#### [Prompt]
Look through the listing and locate every line containing the word "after"; copy those lines.
--- START ---
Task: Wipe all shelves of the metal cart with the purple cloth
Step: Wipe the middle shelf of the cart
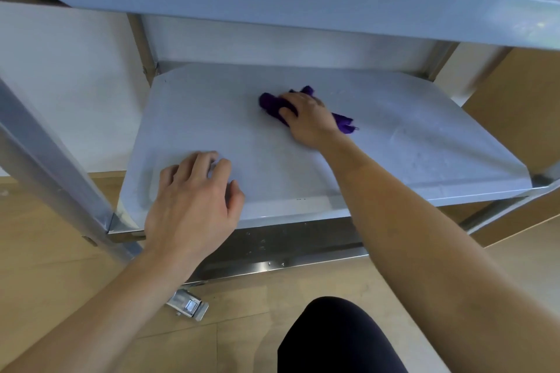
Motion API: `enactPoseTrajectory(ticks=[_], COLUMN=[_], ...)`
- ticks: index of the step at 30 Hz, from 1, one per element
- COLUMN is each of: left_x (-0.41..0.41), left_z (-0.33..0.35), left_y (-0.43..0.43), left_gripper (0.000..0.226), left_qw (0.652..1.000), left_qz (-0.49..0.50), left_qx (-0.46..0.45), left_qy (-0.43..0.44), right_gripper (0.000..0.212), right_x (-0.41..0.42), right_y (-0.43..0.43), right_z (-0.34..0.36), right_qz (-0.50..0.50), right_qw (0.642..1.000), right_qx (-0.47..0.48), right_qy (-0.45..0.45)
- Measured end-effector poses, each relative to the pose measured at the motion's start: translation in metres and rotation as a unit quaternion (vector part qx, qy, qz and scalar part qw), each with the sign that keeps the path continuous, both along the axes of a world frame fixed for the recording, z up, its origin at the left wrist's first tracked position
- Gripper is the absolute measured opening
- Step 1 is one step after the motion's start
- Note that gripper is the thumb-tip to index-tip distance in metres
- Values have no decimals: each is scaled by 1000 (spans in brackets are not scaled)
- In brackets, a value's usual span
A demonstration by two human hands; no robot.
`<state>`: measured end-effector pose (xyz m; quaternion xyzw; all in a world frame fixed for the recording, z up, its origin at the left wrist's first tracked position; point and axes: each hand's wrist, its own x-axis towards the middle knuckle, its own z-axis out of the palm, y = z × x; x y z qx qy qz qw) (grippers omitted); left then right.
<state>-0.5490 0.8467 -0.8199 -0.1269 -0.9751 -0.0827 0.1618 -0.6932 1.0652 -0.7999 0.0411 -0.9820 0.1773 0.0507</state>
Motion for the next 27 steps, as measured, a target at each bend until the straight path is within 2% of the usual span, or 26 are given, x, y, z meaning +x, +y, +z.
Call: enactPoseTrajectory(ticks=[3, 7, 17, 27], left_x=[-2, -1, 1, 6], left_z=[-1, -1, 4, 6], left_y=[0, -1, 0, -11], left_gripper=[35, 38, 39, 33], left_qw=[1000, 1000, 1000, 997], left_qz=[2, 5, 5, -13], left_qx=[9, 7, 14, 63], left_qy=[4, -3, -16, -49], right_gripper=[39, 39, 40, 40], right_x=[17, 59, 119, 81], right_y=[-35, -41, -37, -48], right_z=[-4, -4, 5, 1], right_qz=[67, 105, 104, 61], right_qw=[998, 994, 994, 996], right_qx=[-14, -35, -40, -54], right_qy=[1, -3, 2, -18])
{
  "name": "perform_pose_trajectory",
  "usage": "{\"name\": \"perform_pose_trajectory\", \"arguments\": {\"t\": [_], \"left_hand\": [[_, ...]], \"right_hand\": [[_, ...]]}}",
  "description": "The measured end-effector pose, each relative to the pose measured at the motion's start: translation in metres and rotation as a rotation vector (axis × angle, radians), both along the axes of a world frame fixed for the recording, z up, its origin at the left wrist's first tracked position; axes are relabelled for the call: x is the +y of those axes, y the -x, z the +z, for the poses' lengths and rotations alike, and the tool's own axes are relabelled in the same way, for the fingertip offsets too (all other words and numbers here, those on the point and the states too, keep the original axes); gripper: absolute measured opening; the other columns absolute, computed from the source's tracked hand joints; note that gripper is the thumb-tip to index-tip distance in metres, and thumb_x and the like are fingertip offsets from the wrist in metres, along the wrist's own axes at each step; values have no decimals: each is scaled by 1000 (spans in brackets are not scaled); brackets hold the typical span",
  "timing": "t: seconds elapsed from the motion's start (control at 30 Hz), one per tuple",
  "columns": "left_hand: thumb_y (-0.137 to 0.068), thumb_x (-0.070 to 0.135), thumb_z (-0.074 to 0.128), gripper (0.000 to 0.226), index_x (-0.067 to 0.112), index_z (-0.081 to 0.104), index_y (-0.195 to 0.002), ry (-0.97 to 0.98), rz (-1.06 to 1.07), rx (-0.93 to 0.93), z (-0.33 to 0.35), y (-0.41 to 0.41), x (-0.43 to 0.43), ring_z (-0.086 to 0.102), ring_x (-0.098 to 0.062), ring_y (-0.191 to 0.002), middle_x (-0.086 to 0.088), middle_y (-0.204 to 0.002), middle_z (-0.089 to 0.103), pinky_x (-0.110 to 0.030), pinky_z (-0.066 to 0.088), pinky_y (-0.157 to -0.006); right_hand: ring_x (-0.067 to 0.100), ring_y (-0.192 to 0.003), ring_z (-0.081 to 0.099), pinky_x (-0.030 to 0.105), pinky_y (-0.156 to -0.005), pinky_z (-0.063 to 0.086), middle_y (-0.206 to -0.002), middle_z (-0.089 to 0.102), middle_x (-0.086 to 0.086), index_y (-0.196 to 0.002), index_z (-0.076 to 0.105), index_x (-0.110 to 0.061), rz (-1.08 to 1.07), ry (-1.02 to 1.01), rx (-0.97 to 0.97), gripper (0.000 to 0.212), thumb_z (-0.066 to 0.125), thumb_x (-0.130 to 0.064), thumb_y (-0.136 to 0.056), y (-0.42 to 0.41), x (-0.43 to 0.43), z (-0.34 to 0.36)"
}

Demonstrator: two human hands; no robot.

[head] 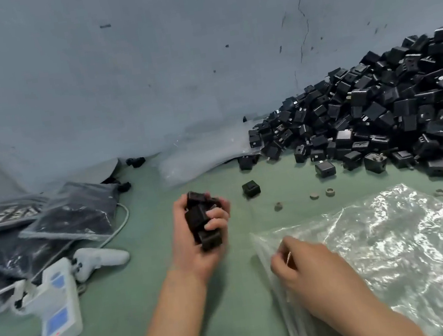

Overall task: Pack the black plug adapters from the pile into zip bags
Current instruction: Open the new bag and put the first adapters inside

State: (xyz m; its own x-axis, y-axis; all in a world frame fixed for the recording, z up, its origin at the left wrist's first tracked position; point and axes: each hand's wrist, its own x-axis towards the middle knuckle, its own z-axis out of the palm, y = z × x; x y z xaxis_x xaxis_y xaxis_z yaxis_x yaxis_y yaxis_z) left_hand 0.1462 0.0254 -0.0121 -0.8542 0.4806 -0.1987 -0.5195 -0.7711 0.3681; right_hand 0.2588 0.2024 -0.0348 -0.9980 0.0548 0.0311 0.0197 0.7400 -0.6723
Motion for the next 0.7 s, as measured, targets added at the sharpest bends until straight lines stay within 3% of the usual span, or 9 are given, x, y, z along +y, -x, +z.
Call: {"name": "perform_pose_trajectory", "arguments": {"t": [0.07,0.17,0.3,0.43,0.53,0.7], "left_hand": [[-90,38,54,26,13,60,-95,-227,1,-17,-11,-42,-15,50,-12,-58,-9,-103,51,-19,44,-40],[-94,41,51,31,13,62,-103,-314,88,-62,-19,-83,-22,57,-15,-67,-12,-113,55,-20,49,-44],[-94,44,55,35,15,65,-110,-270,144,-100,-19,-107,-28,67,-28,-94,-17,-134,54,-34,62,-62],[-92,44,60,39,11,68,-111,-224,135,-75,-18,-117,-30,56,-39,-125,-22,-133,59,-52,60,-82],[-91,43,61,40,10,67,-113,-215,155,-63,-19,-118,-33,53,-42,-128,-25,-133,58,-56,53,-94],[-92,42,60,39,9,66,-112,-208,162,-68,-17,-107,-34,54,-42,-127,-25,-132,57,-56,48,-100]], "right_hand": [[11,-67,58,33,-67,49,-73,63,-5,-81,55,-27,-37,126,32,23,49,-42,-97,-3,-3,1],[13,-59,59,31,-62,46,-66,64,-3,-75,59,-25,-73,291,49,24,57,-39,-95,-8,-11,1],[13,-55,61,30,-58,46,-64,65,-7,-75,62,-25,-86,409,57,25,59,-40,-94,-10,-23,-1],[17,-53,62,35,-61,50,-65,65,-6,-75,63,-23,-106,513,75,27,58,-42,-95,-9,-34,-2],[14,-51,61,33,-60,48,-66,65,-8,-75,63,-24,-107,523,94,27,58,-42,-95,-5,-43,-1],[17,-50,61,33,-59,47,-62,65,-4,-75,64,-24,-75,503,93,28,58,-44,-94,0,-49,2]]}}
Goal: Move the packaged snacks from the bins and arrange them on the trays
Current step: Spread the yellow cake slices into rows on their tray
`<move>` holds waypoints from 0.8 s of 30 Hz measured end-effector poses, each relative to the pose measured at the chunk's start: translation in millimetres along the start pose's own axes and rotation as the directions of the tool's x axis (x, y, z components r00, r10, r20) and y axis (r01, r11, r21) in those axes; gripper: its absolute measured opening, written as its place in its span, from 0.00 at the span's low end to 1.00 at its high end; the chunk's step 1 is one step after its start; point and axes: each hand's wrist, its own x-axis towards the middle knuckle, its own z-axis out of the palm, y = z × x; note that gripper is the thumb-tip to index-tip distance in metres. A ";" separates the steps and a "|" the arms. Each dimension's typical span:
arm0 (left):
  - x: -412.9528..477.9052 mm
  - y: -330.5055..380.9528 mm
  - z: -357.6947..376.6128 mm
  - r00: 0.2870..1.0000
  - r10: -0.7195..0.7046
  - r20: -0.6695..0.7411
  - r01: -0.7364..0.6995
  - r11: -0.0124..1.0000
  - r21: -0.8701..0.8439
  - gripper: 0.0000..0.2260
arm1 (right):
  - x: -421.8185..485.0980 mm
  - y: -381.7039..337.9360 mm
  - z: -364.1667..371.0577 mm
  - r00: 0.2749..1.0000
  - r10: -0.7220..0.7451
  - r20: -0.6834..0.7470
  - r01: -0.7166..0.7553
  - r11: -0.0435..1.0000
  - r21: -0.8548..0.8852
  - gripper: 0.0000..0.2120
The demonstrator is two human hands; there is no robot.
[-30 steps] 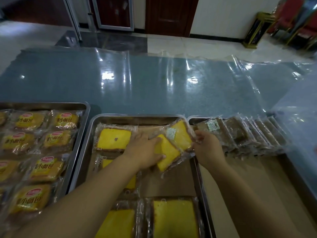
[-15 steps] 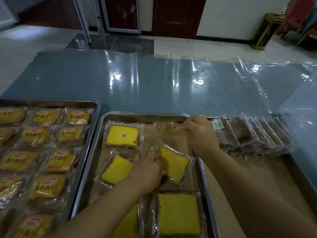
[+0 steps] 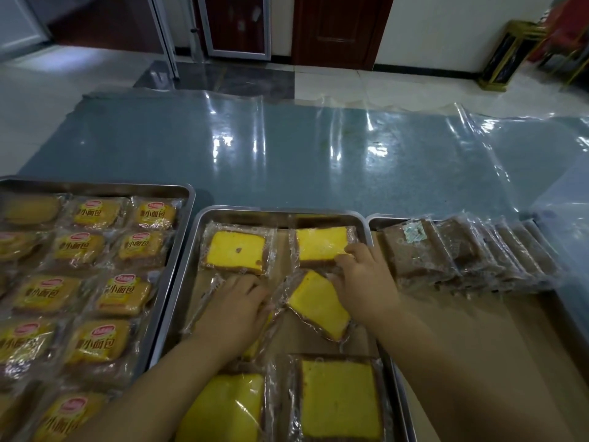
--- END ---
#### [Solution]
- Step 1 is one step after the motion's start
`<move>` holds waypoints from 0.8 s of 30 Hz measured end-effector poses, each relative to the pose measured at the chunk's start: translation in millimetres along the start pose's own axes and rotation as the directions of the tool's x axis (x, y, z components r00, r10, r20) and y axis (r01, r11, r21) in those axes; gripper: its absolute measured opening, written as its place in its span, from 0.00 at the span's low end to 1.00 at its high end; the chunk's step 1 is one step after its start; point and axes: each hand's wrist, its own x-axis towards the middle knuckle, its own z-axis out of the palm, y = z × x; note that gripper is the thumb-tip to index-tip distance in metres. A ";" separates the steps and a "|" the arms. Each dimension's typical span:

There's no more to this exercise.